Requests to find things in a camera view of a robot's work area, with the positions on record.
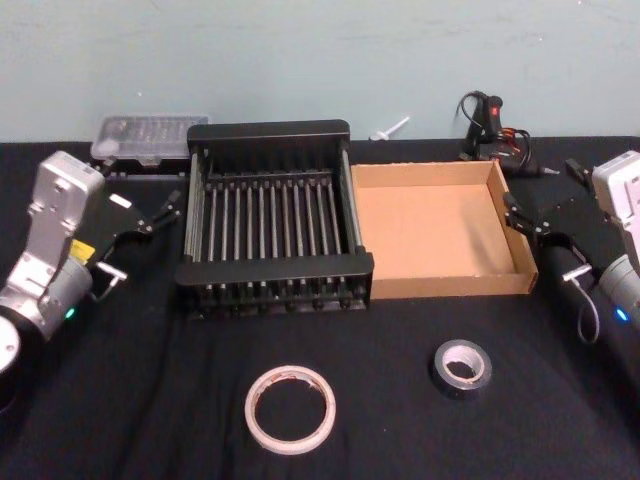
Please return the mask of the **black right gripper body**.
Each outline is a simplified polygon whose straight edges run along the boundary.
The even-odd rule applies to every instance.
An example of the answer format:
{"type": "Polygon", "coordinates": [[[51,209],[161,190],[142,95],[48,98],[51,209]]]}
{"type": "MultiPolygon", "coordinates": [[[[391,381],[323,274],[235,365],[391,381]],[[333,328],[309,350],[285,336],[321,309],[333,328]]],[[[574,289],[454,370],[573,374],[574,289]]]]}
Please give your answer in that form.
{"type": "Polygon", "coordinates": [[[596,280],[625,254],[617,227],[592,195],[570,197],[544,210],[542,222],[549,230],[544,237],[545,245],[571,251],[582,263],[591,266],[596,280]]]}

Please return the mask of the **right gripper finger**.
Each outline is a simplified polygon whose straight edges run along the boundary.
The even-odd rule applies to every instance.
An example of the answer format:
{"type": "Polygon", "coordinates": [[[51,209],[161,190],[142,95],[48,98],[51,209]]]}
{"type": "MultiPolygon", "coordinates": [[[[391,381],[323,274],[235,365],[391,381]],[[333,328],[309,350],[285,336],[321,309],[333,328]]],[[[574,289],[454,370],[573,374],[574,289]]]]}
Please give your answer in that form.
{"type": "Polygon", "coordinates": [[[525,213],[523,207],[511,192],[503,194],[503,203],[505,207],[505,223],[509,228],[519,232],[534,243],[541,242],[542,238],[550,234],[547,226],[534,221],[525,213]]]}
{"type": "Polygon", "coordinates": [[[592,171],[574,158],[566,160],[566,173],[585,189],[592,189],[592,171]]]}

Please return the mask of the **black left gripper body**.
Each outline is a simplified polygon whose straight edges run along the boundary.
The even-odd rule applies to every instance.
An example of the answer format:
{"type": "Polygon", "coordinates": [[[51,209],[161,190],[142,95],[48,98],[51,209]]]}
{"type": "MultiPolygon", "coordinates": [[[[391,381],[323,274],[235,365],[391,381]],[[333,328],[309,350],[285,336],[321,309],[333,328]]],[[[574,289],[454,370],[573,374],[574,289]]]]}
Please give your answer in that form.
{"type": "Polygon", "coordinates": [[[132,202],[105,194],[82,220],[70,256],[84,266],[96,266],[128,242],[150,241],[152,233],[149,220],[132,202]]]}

=====

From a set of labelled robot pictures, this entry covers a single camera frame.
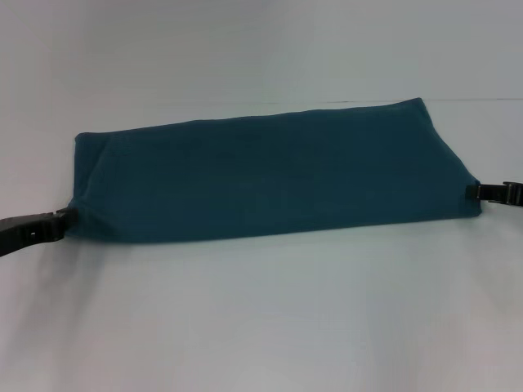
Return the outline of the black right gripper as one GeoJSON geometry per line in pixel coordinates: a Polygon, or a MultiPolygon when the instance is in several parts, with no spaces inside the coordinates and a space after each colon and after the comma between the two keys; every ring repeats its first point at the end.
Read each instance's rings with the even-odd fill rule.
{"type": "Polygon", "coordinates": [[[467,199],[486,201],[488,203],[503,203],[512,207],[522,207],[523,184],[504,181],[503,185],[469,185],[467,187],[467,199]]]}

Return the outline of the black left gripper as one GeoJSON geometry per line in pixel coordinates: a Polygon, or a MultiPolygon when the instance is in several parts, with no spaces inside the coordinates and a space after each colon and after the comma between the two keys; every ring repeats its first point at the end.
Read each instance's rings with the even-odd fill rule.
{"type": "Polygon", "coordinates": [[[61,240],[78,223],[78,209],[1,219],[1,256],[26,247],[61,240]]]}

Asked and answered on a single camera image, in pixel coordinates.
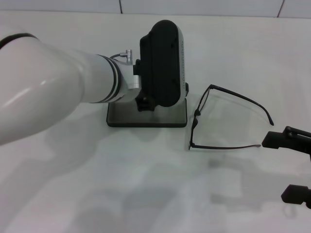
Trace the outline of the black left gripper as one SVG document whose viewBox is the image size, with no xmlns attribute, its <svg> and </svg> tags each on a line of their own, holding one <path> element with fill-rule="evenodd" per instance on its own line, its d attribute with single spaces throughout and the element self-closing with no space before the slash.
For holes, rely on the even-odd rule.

=====

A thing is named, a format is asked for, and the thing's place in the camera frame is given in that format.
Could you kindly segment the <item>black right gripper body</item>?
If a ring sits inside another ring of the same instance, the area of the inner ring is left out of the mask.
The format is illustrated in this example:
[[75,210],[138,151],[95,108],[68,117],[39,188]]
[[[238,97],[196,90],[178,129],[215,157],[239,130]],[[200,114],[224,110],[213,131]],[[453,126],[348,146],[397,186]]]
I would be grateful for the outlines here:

=====

WHAT THIS TASK INVOLVES
Retype only the lines above between the line with "Trace the outline" and the line with "For holes, rely on the even-odd rule.", counting those two lines as well, and keep every character as it is.

SOLUTION
Trace the outline of the black left gripper as one SVG document whose viewBox is the image size, with no xmlns attribute, its <svg> and </svg> tags each on a line of their own, holding one <path> element with fill-rule="evenodd" per instance on its own line, its d attribute with single spaces throughout and the element self-closing with no space before the slash.
For holes, rely on the even-odd rule.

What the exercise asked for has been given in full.